- Date: 7 May 1966
- Site: Bombay

Highlights
- Best Film: Himalaya Ki God Mein
- Best Actor: Sunil Dutt for Khandan
- Best Actress: Meena Kumari for Kaajal
- Most awards: Waqt (5)
- Most nominations: Himalaya Ki God Mein & Waqt (7)

= 13th Filmfare Awards =

1966 awards for Hindi cinema

The 13th Filmfare Awards were held in 1966, honoring the best in Hindi cinema in 1965.

Himalay Ki God Mein and Waqt led the ceremony with 7 nominations each, followed by Kaajal with 6 nominations, Arzoo with 5 nominations and Khandan with 4 nominations.

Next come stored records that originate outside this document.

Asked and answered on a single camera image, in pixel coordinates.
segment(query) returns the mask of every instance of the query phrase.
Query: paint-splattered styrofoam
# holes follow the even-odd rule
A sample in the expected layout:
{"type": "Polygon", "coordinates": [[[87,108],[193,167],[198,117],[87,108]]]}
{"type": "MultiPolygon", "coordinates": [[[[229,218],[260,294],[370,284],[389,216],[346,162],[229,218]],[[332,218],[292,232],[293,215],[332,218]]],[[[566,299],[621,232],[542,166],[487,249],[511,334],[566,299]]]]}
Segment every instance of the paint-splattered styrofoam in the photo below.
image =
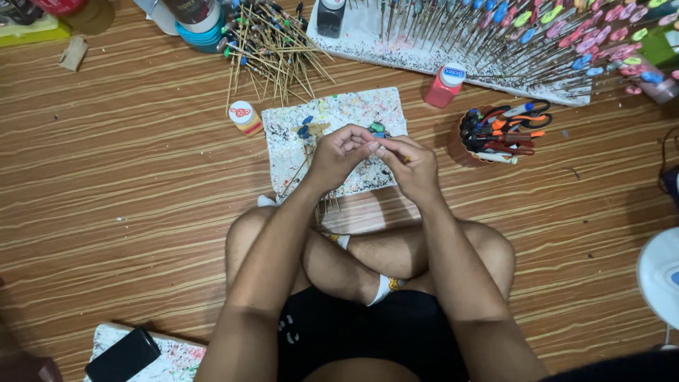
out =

The ceremony was notable as Meena Kumari set a record for the most wins for Best Actress at Filmfare, winning her 4th award for Kaajal. The record has been matched by a few actresses including Nutan, Madhuri Dixit, Kajol, Vidya Balan and Alia Bhatt. Nutan and her niece Kajol, and Bhatt are the only actresses who broke the record held by Kumari.

Waqt won 5 awards, including Best Director (for Yash Chopra) and Best Supporting Actor (for Raaj Kumar), thus becoming the most-awarded film at the ceremony.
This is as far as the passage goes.